Jarak pandang yang rendah itu disebabkan oleh arus yang cukup kuat dan juga kondisi dasar laut yang berlumpur.

“Kecepatan arus 4 hingga 5 knot. Kalau masih di bawah 2 knot, bisa lihat,” ungkap Soelistyo.

Oleh karena itu, tim penyelam yang terdiri dari 3 orang tersebut hanya bisa mengambil serpihan-serpihan dari ekor pesawat, yang ditemukan Rabu pagi (07/01). (BACA: Setelah temukan ekor pesawat, Basarnas fokus cari kotak hitam AirAsia QZ8501) 
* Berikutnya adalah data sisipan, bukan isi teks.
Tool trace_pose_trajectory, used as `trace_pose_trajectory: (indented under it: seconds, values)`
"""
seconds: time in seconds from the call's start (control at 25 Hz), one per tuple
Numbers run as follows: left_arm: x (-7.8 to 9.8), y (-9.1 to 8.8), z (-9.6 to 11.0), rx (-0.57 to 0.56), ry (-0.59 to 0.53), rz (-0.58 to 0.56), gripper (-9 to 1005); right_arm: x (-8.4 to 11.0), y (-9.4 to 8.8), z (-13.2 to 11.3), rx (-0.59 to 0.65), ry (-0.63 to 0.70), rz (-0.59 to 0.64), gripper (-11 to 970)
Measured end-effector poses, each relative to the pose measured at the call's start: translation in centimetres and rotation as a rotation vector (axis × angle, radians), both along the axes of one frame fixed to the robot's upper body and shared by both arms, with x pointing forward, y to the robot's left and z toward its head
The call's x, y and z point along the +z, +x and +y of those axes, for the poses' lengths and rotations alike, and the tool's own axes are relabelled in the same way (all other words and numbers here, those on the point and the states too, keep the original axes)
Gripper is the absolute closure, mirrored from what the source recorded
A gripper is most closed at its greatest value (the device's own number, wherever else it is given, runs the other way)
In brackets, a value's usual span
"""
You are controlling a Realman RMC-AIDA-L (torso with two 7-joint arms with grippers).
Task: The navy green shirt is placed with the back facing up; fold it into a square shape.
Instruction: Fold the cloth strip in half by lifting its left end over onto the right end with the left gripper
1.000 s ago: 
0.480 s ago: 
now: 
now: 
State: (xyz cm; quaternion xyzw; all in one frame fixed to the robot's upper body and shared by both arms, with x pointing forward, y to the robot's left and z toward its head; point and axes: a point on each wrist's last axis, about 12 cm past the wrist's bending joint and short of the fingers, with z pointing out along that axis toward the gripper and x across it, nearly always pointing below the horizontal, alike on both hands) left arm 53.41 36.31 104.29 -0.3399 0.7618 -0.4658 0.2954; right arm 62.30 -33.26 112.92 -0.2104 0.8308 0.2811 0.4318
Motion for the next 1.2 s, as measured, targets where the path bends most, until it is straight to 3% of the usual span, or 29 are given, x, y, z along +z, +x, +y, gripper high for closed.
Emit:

“Saat ini mereka sedang menunggu, terutama adalah kecepatan arus bawah. Kalau sudah membaik, maka mereka akan kembali melakukan [pencarian]. Saya sudah bekali dengan gambar yang disebut blackbox-nya AirAsia itu seperti apa, sehingga pada waktu mereka menyelam, mereka sudah tahu persis tugasnya apa,” kata Soelistyo.

Menurutnya, ada dua kemungkinan mengenai posisi blackbox.
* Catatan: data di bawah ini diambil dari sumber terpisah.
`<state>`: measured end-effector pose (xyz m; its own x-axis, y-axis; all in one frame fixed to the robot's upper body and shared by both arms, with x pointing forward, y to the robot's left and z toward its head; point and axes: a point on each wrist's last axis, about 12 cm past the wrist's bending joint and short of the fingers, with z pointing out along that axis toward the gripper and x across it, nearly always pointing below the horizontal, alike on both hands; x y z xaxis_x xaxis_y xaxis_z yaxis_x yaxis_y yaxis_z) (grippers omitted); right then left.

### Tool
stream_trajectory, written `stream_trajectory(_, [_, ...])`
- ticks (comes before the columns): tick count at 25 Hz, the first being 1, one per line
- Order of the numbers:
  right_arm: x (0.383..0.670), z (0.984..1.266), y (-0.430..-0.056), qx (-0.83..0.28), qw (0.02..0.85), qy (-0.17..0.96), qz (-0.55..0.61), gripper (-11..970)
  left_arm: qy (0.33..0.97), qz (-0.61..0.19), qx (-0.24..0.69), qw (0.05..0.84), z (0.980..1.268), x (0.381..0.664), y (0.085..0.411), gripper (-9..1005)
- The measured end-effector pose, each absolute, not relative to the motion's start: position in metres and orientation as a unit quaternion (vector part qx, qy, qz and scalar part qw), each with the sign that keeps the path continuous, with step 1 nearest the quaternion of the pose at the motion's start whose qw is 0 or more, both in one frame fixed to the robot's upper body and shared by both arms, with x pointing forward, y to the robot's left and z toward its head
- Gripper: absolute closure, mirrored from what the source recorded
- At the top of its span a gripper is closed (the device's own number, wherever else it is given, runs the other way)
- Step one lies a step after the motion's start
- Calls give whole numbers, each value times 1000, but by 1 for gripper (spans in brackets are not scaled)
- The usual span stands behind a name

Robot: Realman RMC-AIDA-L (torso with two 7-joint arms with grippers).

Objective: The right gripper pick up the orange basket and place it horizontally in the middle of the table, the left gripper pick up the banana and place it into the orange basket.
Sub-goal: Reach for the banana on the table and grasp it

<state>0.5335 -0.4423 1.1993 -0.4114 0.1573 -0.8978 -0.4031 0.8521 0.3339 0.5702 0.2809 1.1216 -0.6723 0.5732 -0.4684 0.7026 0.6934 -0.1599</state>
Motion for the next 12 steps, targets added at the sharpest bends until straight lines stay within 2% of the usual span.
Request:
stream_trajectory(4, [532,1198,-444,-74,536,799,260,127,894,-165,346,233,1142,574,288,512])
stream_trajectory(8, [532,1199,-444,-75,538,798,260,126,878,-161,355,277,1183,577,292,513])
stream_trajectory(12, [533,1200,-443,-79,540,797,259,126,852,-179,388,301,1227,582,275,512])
Plan kita adalah secara bertahap untuk memastikan apakah blackbox itu masih berada di rak atau di posisinya, atau blackbox ini sudah terlepas dari tempatnya semula,” ungkap Soelistyo. 

“Kalau blackbox itu masih melekat, kita koordinasi dengan KNKT [Komite Nasional Keselamatan Transportasi], apakah boleh ekor itu kita angkat sekaligus.”

Apabila diizinkan oleh KNKT, maka Basarnas sudah siap dengan crane yang sekarang ini ada di kapal dengan kemampuan maksimal 70 ton.

Namun apabila blackbox tidak ditemukan di dalam ekor, maka Basarnas akan koordinasi dengan KNKT untuk mengoperasikan pinger locator, yaitu alat untuk mendeteksi sinyal yang dikeluarkan oleh blackbox selama 30 hari sejak kecelakaan.

“Kalau tidak ada, maka kapal minggir dari area dan pinger locator kita turunkan. Setelah di-locate, baru penyelam turun ke situ,” ungkap Soelistyo.

Pinger locator tidak digunakan bersamaan dengan turunnya penyelam karena alat tersebut harus digunakan dalam keadaan tenang tanpa gangguan suara dari kapal-kapal di sekitar lokasi.

“Kalau kita mengoperasikan pinger locator, itu tidak boleh ada gangguan-gangguan dari keberadaan kapal-kapal di sekitar itu, harus free. [Selain itu] kalau itu [blackbox] masih menempel di ekor, buat apa kita buang-buang waktu dengan pinger locator?” ujar Soelistyo. —Rappler.com

Add a comment

Sort by

There are no comments yet. Add your comment to start the conversation.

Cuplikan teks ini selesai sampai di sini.